• _Aim of the task_: Find "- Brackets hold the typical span" below and begin at its line; stop after the line with "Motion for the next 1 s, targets". Output those lines exactly, without pictures.

(Source data)
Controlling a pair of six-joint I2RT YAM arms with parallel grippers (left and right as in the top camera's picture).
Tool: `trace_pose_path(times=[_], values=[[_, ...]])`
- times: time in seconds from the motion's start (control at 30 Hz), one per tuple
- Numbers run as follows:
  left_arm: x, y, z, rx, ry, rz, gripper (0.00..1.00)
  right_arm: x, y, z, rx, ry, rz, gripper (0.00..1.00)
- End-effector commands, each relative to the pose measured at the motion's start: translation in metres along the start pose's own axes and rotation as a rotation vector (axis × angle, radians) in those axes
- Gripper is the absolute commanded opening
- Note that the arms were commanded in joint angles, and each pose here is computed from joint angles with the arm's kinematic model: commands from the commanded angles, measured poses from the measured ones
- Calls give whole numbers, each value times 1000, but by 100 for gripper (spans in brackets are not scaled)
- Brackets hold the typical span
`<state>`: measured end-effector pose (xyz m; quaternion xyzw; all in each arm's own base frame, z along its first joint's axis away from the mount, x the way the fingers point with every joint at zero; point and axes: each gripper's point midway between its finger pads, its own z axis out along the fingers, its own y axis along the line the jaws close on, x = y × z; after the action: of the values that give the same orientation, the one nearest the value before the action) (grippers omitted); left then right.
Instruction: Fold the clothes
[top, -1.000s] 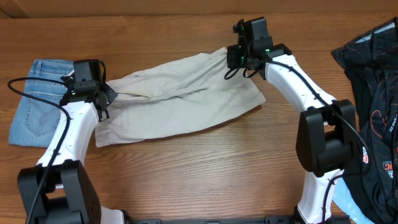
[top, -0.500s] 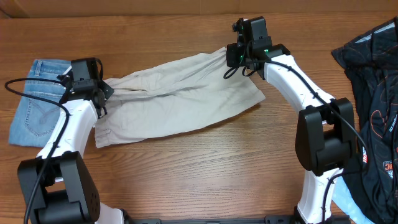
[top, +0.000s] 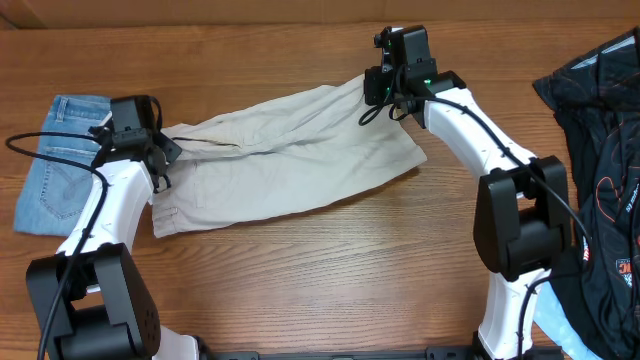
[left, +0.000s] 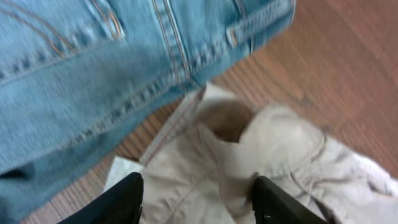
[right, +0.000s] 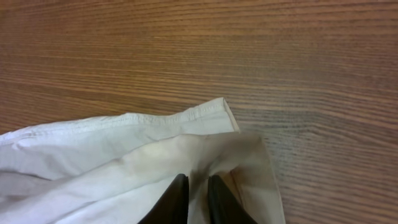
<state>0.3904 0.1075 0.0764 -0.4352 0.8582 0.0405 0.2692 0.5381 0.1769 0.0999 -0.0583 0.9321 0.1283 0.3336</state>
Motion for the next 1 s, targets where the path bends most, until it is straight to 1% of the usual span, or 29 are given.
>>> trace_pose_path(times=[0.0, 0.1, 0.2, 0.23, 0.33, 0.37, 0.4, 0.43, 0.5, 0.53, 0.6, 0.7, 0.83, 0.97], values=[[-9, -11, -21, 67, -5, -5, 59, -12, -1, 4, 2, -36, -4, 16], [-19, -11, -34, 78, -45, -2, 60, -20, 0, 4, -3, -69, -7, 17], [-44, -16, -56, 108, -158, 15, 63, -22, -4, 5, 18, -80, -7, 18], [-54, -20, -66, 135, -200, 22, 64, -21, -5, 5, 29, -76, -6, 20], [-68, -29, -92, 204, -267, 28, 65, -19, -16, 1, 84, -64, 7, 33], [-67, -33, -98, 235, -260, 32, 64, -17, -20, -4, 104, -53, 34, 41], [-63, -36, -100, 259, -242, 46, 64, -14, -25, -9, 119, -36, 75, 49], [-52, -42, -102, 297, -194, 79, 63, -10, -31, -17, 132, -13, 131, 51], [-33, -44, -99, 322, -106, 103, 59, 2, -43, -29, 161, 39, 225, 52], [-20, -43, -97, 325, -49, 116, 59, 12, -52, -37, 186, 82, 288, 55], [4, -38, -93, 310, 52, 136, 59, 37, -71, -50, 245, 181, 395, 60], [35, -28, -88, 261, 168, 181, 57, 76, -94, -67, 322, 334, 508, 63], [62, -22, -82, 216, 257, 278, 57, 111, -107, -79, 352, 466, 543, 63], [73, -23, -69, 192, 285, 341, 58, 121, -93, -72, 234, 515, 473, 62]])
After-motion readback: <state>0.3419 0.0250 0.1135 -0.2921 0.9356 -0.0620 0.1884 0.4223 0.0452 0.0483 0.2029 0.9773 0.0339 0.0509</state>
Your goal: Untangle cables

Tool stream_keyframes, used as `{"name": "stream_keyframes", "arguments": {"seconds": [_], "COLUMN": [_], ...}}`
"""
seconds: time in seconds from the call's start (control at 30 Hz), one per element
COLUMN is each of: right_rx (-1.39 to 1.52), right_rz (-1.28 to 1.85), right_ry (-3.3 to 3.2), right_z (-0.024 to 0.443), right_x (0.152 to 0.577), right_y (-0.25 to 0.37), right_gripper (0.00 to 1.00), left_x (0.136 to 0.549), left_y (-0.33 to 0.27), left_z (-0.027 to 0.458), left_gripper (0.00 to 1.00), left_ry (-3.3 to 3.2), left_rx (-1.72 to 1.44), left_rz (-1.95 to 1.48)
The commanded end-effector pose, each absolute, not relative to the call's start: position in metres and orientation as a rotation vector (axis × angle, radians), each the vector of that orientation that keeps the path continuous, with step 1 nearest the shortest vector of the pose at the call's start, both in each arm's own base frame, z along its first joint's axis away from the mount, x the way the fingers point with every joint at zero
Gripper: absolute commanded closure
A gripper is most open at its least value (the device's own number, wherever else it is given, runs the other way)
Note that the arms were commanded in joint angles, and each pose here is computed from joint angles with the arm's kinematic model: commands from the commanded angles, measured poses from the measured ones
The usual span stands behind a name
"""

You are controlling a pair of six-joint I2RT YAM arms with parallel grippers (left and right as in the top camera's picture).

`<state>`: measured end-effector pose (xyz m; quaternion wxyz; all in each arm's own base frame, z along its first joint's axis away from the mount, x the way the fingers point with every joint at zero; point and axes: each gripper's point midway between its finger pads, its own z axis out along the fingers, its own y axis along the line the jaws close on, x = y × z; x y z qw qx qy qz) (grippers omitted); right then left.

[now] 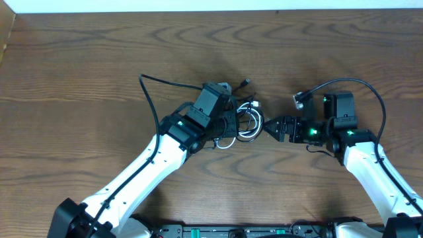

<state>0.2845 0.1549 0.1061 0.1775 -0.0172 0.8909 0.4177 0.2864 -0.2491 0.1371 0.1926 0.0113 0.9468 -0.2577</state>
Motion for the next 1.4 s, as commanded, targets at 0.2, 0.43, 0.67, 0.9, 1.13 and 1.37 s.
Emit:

• _Solution to the exercise_:
- Brackets hold the typical span
`<state>`: measured end-effector pose (xyz m; quaternion xyzw; all in each arm's own base frame, z along its first joint's axis away from the mount, x the way the fingers point with every joint at zero; point and axes: each gripper's point midway between its finger pads, its own z axis out along the fingers, its own y axis along the line the jaws close on, x = y × z; after the action: of the values that give the same orientation, the one nearest the value before the action) (grippers omitted); left then right.
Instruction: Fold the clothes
[top, -1.000s] 
[top, -0.500s] 
[top, +0.000s] 
[left, +0.000s] 
[right, +0.000s] 
<state>0.3904 0.1075 0.0764 -0.4352 0.8582 0.0405 0.2692 0.5381 0.1769 0.0999 -0.0583 0.9321 0.1283 0.3336</state>
Motion for the next 1 s, targets where the path bends most, until it is straight to 1% of the usual span, or 29 are given.

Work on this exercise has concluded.